--- Data extract Enclosed Below ---

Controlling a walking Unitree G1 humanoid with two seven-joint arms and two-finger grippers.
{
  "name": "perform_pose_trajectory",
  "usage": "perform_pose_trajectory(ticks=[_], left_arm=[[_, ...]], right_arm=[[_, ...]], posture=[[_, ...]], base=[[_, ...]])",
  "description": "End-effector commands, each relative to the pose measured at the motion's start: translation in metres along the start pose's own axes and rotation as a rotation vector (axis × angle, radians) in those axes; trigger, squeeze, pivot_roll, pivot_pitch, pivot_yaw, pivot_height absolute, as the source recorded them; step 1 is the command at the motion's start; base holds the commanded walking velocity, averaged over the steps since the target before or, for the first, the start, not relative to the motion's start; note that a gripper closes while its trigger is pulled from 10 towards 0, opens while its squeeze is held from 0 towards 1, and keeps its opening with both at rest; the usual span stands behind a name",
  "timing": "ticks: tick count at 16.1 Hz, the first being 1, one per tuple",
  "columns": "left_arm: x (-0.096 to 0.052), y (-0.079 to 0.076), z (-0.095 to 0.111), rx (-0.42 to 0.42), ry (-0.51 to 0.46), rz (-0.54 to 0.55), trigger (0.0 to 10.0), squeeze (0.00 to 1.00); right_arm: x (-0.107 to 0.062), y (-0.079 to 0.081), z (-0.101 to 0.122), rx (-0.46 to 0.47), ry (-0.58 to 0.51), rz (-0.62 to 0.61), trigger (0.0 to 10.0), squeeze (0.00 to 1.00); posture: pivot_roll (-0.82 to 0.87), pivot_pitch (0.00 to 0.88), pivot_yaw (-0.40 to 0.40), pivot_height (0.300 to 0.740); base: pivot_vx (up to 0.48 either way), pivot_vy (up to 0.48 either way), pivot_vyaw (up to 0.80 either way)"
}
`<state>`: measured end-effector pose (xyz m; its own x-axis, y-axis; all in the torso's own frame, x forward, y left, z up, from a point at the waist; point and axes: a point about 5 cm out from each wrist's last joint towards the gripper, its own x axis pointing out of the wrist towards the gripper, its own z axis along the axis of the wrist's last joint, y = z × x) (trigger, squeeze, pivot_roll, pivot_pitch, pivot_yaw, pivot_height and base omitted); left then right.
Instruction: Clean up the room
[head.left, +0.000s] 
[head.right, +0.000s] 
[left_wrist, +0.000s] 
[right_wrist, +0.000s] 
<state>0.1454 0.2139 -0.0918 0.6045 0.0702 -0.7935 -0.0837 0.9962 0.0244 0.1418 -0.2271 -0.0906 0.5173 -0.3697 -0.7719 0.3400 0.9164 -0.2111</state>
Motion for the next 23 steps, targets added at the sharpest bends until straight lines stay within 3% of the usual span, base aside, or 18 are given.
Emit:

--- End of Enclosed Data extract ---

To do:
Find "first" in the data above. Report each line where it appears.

Solution for this task:
  "description": "End-effector commands, each relative to the pose measured at the motion's start: translation in metres along the start pose's own axes and rotation as a rotation vector (axis × angle, radians) in those axes; trigger, squeeze, pivot_roll, pivot_pitch, pivot_yaw, pivot_height absolute, as the source recorded them; step 1 is the command at the motion's start; base holds the commanded walking velocity, averaged over the steps since the target before or, for the first, the start, not relative to the motion's start; note that a gripper closes while its trigger is pulled from 10 towards 0, opens while its squeeze is held from 0 towards 1, and keeps its opening with both at rest; the usual span stands behind a name",
  "timing": "ticks: tick count at 16.1 Hz, the first being 1, one per tuple",

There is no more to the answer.